しかし、少年は確かに見ていた。荒神を倒したあの一瞬。荒神へと堕ちてしまった神への憐憫と、被害者を悼む気持ちが混ざったあの寂しげな表情。いつも痛快な笑みを浮かべていながらも、どこか温かい彼女があんな顔をするなんて、彼は許せなかった。
「だから、希明姉がずっと笑ってられるようにボクがんばるよ! 希明姉に追いつけるぐらい、希明姉になれるくらい!」
興奮した様子で高らかに宣言する弟を見て、希明はクスリと笑って、伸ばしかけたままの手を灰色の髪の上に置いた。

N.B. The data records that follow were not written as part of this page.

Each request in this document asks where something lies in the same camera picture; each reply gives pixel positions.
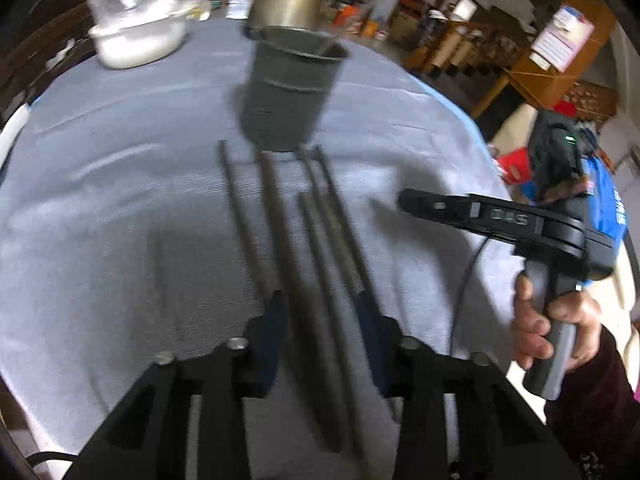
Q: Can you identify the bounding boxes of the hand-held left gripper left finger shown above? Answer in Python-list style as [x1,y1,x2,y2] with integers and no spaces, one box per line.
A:
[65,289,291,480]

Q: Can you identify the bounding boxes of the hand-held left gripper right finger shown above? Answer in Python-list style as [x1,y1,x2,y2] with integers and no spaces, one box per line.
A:
[354,294,581,480]

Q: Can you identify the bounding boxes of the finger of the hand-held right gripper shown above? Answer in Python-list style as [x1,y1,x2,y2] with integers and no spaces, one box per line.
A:
[398,188,547,252]

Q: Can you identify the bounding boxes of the dark metal chopstick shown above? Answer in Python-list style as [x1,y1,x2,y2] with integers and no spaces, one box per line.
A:
[256,151,348,455]
[314,145,378,308]
[297,144,363,291]
[217,139,273,306]
[298,194,371,467]

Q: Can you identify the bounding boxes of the dark grey utensil holder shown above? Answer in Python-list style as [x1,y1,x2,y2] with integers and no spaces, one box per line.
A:
[239,25,350,153]

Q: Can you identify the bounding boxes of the person's right forearm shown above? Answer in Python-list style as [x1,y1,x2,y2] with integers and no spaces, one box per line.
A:
[542,327,640,480]

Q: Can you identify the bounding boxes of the person's right hand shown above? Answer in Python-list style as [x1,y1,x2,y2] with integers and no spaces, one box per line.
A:
[510,276,603,373]

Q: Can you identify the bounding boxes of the blue printed bag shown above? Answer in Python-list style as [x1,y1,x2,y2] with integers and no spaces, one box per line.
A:
[585,156,631,288]

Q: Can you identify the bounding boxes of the red container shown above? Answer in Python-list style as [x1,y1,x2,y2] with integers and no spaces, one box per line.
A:
[495,147,533,184]

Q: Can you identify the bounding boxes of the brown wooden furniture row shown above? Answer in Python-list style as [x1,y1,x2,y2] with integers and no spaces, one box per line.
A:
[405,0,616,121]

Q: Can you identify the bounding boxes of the grey table cloth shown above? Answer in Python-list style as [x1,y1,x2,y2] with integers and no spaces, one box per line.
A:
[0,16,518,467]

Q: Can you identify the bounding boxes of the shelf with orange boxes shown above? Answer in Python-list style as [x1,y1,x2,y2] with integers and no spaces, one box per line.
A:
[320,0,417,37]

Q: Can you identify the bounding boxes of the white bowl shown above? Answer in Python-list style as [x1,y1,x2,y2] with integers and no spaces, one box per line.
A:
[89,2,193,70]

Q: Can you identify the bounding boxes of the dark carved wooden cabinet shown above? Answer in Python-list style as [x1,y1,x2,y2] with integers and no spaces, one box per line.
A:
[0,4,97,128]

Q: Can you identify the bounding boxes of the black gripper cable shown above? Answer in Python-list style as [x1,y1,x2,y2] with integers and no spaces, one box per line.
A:
[447,237,493,358]

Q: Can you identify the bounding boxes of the wall calendar poster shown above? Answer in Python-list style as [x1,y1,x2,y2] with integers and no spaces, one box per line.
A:
[531,4,596,72]

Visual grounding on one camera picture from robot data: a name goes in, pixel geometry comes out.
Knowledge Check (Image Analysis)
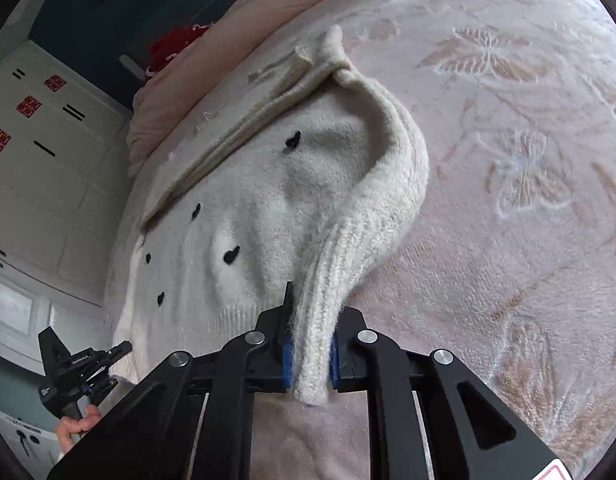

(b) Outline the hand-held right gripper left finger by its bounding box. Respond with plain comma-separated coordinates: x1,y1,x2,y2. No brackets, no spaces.
47,282,295,480

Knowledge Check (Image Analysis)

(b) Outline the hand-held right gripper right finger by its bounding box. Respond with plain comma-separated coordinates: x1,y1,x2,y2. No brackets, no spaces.
331,305,574,480

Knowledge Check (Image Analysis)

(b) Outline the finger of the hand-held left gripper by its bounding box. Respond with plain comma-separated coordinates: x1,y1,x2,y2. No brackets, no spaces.
102,341,134,361

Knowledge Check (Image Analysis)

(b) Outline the white knit sweater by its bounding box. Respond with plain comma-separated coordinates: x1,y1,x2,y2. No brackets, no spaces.
112,25,431,407

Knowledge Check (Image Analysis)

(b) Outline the person's left hand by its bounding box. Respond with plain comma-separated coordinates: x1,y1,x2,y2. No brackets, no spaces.
56,404,103,453

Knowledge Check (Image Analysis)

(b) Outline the white wardrobe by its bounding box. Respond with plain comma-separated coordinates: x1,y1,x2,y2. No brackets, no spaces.
0,40,135,308

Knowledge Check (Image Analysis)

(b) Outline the pink floral blanket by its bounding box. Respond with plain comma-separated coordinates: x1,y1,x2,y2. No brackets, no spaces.
104,0,616,480

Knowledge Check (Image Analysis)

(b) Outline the red cloth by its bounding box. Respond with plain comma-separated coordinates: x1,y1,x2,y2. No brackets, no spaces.
147,25,211,77

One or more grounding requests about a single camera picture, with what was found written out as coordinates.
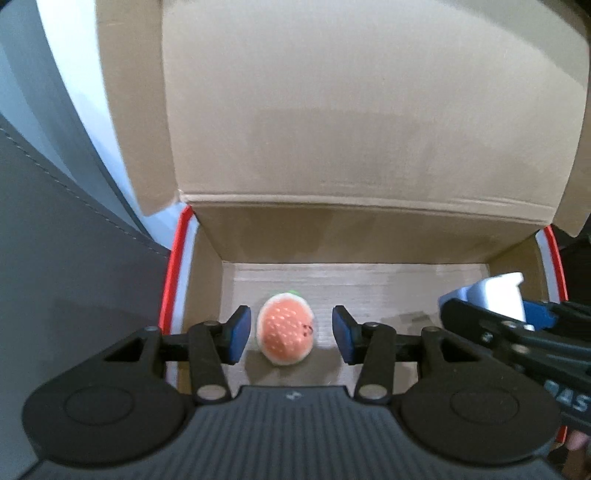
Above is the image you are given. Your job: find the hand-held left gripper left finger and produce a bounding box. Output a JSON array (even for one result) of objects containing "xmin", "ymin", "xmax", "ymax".
[{"xmin": 104, "ymin": 305, "xmax": 253, "ymax": 404}]

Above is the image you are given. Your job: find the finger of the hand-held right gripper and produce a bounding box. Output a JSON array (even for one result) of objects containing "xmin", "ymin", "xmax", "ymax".
[
  {"xmin": 438, "ymin": 298, "xmax": 591, "ymax": 393},
  {"xmin": 523, "ymin": 300, "xmax": 591, "ymax": 334}
]

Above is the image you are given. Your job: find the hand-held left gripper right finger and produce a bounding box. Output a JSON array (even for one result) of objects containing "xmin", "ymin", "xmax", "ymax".
[{"xmin": 332, "ymin": 305, "xmax": 481, "ymax": 404}]

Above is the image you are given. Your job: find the white grey power adapter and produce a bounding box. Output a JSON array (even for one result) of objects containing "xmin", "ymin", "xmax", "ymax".
[{"xmin": 438, "ymin": 272, "xmax": 528, "ymax": 325}]

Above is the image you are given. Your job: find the burger plush toy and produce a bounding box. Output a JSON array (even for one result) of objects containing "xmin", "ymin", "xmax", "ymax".
[{"xmin": 256, "ymin": 290, "xmax": 317, "ymax": 368}]

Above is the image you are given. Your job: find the red cardboard box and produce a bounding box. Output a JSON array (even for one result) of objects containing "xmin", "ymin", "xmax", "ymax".
[{"xmin": 95, "ymin": 0, "xmax": 591, "ymax": 444}]

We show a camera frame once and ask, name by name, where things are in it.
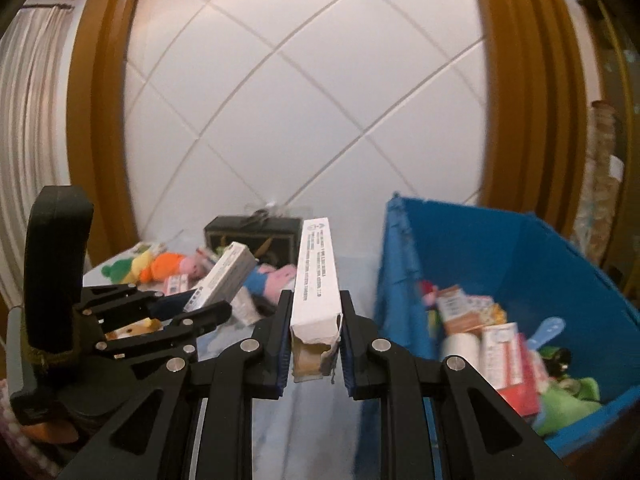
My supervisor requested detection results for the yellow green plush toy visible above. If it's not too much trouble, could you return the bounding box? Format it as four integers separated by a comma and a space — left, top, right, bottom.
102, 252, 156, 285

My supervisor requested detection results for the patterned fabric roll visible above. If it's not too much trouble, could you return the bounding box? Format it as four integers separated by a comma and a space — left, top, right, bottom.
572, 101, 626, 266

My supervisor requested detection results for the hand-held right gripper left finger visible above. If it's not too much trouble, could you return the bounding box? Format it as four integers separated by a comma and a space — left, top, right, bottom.
57, 289, 295, 480

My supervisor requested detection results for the wooden door frame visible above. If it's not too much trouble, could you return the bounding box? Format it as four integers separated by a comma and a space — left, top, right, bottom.
66, 0, 146, 266
467, 0, 588, 261

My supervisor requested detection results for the black gift box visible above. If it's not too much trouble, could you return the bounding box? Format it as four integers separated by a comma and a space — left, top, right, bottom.
204, 212, 303, 266

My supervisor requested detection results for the orange plush toy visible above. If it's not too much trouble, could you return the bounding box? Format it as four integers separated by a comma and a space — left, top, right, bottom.
140, 252, 211, 283

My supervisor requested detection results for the red plush toy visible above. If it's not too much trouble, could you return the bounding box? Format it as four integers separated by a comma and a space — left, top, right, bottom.
420, 280, 443, 308

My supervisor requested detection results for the tall red white carton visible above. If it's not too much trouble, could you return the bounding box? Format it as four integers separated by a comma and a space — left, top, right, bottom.
480, 322, 542, 417

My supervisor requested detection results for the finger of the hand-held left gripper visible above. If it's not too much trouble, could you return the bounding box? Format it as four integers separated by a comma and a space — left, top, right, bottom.
74, 283, 166, 322
94, 301, 234, 362

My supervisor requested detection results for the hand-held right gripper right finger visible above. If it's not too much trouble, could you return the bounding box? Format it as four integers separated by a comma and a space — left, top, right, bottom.
339, 289, 576, 480

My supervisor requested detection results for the pile of red white boxes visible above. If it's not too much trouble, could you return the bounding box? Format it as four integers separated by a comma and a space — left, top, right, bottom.
132, 241, 266, 327

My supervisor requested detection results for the pink pig plush toy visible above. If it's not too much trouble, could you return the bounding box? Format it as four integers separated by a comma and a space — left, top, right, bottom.
242, 262, 298, 306

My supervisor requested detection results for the blue three-arm boomerang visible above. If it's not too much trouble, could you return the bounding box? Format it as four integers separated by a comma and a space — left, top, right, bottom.
525, 316, 565, 351

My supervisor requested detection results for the blue plastic storage bin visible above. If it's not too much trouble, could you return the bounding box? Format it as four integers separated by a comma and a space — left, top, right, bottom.
355, 192, 640, 480

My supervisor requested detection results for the white rectangular box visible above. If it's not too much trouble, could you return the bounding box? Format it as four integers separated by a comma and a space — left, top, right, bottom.
182, 241, 258, 313

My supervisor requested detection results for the white curtain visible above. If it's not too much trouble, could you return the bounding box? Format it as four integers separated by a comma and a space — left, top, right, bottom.
0, 5, 76, 311

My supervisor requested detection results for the white paper roll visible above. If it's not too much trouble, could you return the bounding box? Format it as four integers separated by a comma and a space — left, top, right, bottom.
442, 332, 483, 366

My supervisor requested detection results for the long white box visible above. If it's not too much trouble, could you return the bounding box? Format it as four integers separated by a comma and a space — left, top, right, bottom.
289, 216, 343, 383

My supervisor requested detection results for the orange white box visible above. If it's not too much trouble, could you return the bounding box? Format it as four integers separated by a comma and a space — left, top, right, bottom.
436, 285, 481, 333

「そっか、晴人は優しい子だね。ちょっと向こう見ずというか、視野が狭いところはあるけど」
髪を撫でながら、眩しいものを見るかのように希明は目を細める。
「じゃあ、楽しみに待ってるね。お姉ちゃんがずっと笑っていられるの」
「うん‼︎」
◼︎◼︎◼︎
晴人が大きく頷き、希明も頷き返す。他愛のないやり取りだった。姉弟の、なんてことないただの会話。
しかし、少年の、弟の、彼の運命はここで確定した。これが全ての起点。それは祝福であり、呪縛であり、歓声があり、批難があった。だがそれを今の彼は知ることはない。幼き日の、無邪気な約束だった。
◼︎◼︎◼︎
希明は晴人を撫で終えると、再び毛玉とそれを囲む巻物へと向き直った。
「それじゃあ、今はこうするしかないから……ごめんね」
祝詞はすでに唱え終わっている。柏手を打ち術式を開放すると、赤と黒の巻物が周囲をぐるぐると回り、中心の毛玉と共に輝き始めた。やがて輝きが強まると、花が開くように巻物で作られた半球の上部が展開し、光の粒子がそこから宙へと舞い消えていった。
「今までありがとう。お疲れ様」
粒子が消えると、毛玉はもうどこにも残っていなかった。
「さ、帰ろっか! アイス買ってってあげるね」
――それが、晴人が初めて希明の仕事に同行した時の出来事だった。
零落したとはいえ、神だったものを容易く祓えるほどに強く、そして聡明な彼女は、数年後のある日、突然姿を消してしまったのだ。